In 2015 some Facebook researchers threw down a gauntlet, challenging anyone who dared to provide stronger consistency in big, heterogeneous systems. In 2023, some researchers (mostly Portuguese) responded with Antipode: Enforcing Cross-Service Causal Consistency in Distributed Applications. Antipode defines an interesting new consistency model, cross-service causal consistency, and an enforcement technique they claim is practical in such systems.
Here’s an example from the paper. A social network is composed of services:
My simplification of the paper’s Figure 2
This system has the following problematic workflow:
- Author uploads a post; it’s received by the Post-Upload service in Region A.
- Post-Upload sends the post to Post-Storage,
- … which saves the post to a local replica of its datastore.
- Post-Upload tells the post-id to Notifier,
- … which saves the post it a local replica of its (separate) datastore.
- Both datastores eventually replicate to Region B in arbitrary order.
- In Region B, as soon as Notifier replicates the notification,
- … it triggers Follower-Notify,
- … which retrieves the post from Post-Storage,
- … which retrieves it from its local replica of its datastore.
- Once Follower-Notify has the post, it relays it to Follower.
The problem, as astute readers can predict, is if Notifier’s datastore replicates sooner than Post-Storage’s.

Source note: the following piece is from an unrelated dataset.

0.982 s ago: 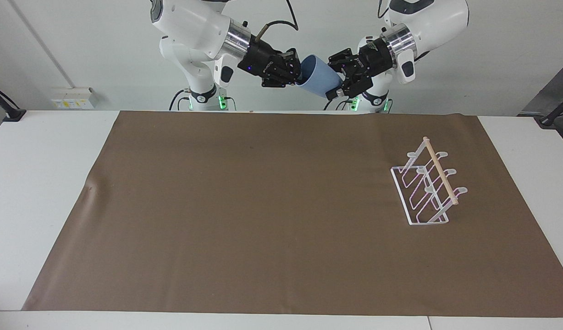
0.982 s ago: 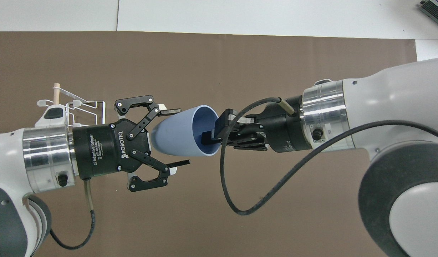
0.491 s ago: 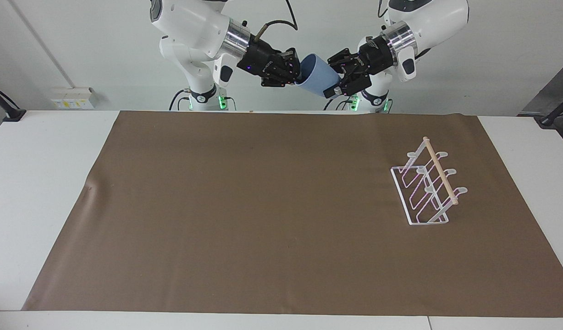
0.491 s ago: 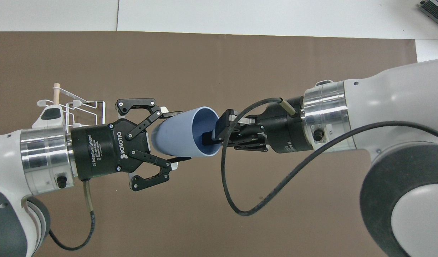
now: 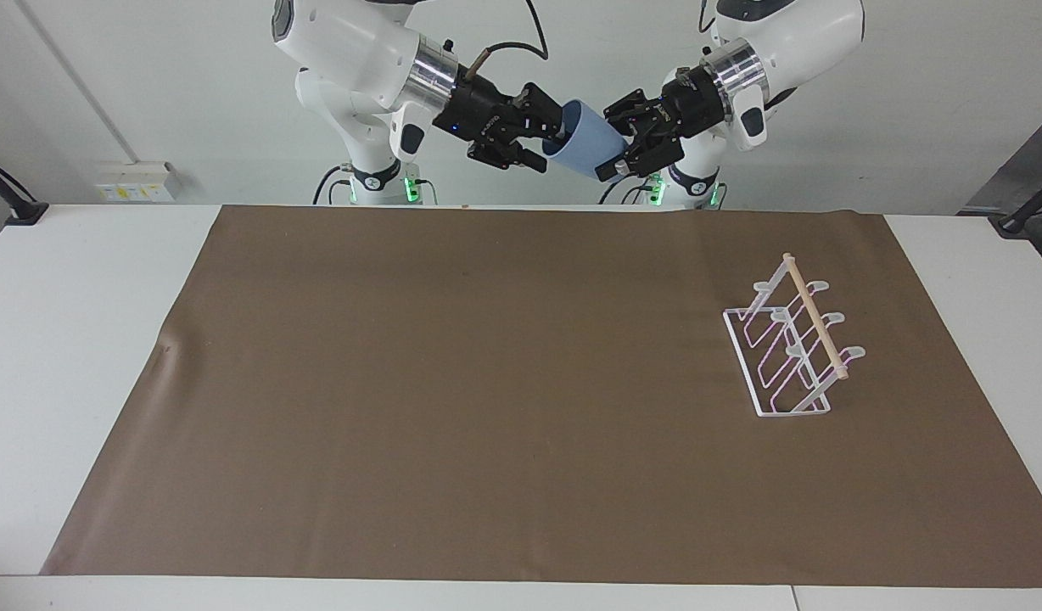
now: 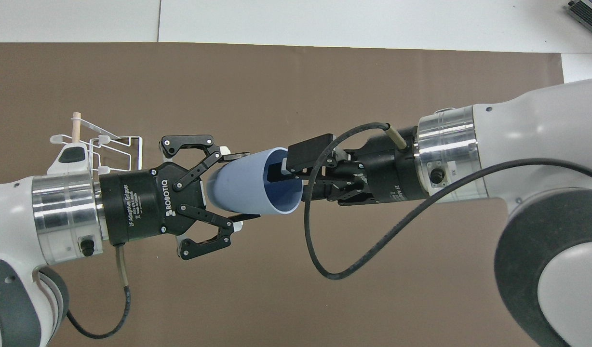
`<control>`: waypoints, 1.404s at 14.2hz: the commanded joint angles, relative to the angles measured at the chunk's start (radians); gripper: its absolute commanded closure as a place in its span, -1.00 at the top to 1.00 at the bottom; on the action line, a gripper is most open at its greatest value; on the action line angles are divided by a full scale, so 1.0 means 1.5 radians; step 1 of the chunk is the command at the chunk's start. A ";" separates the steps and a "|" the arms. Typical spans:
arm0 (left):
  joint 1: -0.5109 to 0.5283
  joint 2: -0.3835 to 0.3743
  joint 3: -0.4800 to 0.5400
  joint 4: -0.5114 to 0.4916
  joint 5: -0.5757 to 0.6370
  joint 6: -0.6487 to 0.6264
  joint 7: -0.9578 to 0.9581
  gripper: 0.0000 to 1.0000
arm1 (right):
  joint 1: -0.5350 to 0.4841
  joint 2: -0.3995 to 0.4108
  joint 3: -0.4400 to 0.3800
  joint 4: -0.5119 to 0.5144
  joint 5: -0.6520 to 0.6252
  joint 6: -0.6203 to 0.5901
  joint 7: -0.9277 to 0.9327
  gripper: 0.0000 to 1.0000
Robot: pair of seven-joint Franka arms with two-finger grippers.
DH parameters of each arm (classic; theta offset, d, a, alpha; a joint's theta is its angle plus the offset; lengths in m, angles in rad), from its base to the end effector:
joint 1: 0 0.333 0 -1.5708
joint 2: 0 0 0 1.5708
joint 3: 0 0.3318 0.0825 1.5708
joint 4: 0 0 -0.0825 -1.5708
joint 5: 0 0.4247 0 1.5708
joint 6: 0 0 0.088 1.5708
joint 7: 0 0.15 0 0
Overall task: Hang cup on cup holder
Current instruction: 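Open the right gripper and withdraw it while the left gripper holds the cup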
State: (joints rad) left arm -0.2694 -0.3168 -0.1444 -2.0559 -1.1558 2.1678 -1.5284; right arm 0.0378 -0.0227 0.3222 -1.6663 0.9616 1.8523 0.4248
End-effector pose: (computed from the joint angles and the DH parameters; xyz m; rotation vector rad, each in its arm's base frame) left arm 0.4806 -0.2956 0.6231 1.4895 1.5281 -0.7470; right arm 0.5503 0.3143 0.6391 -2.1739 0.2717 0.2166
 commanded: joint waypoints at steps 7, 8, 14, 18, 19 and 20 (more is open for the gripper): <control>0.024 -0.017 0.001 -0.018 0.239 -0.016 -0.005 -1.00 | -0.012 -0.013 0.001 -0.016 0.005 0.015 0.006 1.00; 0.031 -0.017 0.001 -0.018 0.275 -0.020 -0.005 -1.00 | -0.013 -0.013 0.000 -0.015 -0.002 0.019 -0.001 1.00; 0.052 -0.011 0.001 -0.012 0.473 -0.027 0.046 -1.00 | -0.012 -0.009 -0.025 -0.008 -0.221 0.042 -0.160 1.00; 0.050 -0.011 0.000 -0.012 0.611 -0.028 0.088 -1.00 | -0.014 -0.008 -0.046 -0.010 -0.343 0.047 -0.258 1.00; 0.051 -0.010 0.001 -0.012 0.640 -0.028 0.107 -1.00 | -0.014 -0.008 -0.046 -0.010 -0.393 0.047 -0.269 1.00; 0.056 -0.010 0.004 -0.012 0.671 -0.027 0.138 -1.00 | -0.014 -0.008 -0.046 -0.010 -0.434 0.047 -0.282 1.00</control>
State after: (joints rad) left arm -0.2024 -0.3167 -0.1383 -2.0649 -0.2204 2.1418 -1.3922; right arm 0.0282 -0.0228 0.2438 -1.6659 0.4031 1.9074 0.0510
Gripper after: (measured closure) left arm 0.233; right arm 0.000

In that case, Follower-Notify will learn about the post too soon; it’ll try to retrieve it from Post-Storage but the post won’t be there yet.
This is a consistency violation of some sort—the paper will define it exactly, in a moment. We could prevent the anomaly by making all datastores replicate synchronously. In that case, once Post-Storage has acknowledged storing the post in Region A, it has also replicated it to Region B, so it’s certainly there by the time Follower-Notify tries to retrieve it. But this kills all parallelism. Maybe there’s a better way?
Causal Consistency Isn’t Enough
What about Lamport-style causal consistency with logical clocks? This wouldn’t prevent the anomaly. The paper doesn’t explain in detail why, so I’ll try.
In Lamport’s algorithm, each process has a clock value (perhaps just an integer), which is incremented and propagated whenever processes exchange messages. Lamport clocks could prevent the anomaly if we had one replicated datastore:
- Post-Storage in Region A saves the post, gets a Lamport clock value of 42 from the datastore.
- Post-Storage in Region A directly notifies Post-Storage in Region B and tells it the clock value.
- Post-Storage in Region B reads from its replica of the datastore. It tells the datastore to wait until it’s replicated up to clock value 42 before executing the query:
Many datastores (including MongoDB) support causal consistency this way, and it would prevent the anomaly described above. This doesn’t work in the example from the paper’s Figure 2, however. The problem is, there are two datastores replicating concurrently in Figure 2. Causal consistency is a only a partial order, not total; it allows the Post-Storage’s or the Notifier’s datastore to replicate first. With multiple replicated datastores, the anomaly is allowed by causal consistency, so we have to define a stricter consistency level.
Cross-service Causal Consistency
The Antipode authors define a new consistency level that prohibits the anomaly: “cross-service causal consistency”. They abbreviate it “XCY”, which perhaps makes sense in Portuguese. Cross-service causal consistency includes several ideas:
Lineage: A DAG of operations, partially ordered with Lamport’s “happens-before” relation. A lineage begins with some “start” operation, such as a client request or a cron job, and proceeds until each branch completes with a “stop” operation.
In Figure 2 there are two lineages: one is spawned when Author uploads a post. I’ll call this Lineage A. It has two branches (leading to Post-Storage and Notifier), and it includes concurrent replication of two datastores to Region B. The other lineage, which I’ll call Lineage B, is spawned when Follower-Notify in Region B receives the notification. Lineage B then reads from Post-Storage in Region B, and notifies Follower.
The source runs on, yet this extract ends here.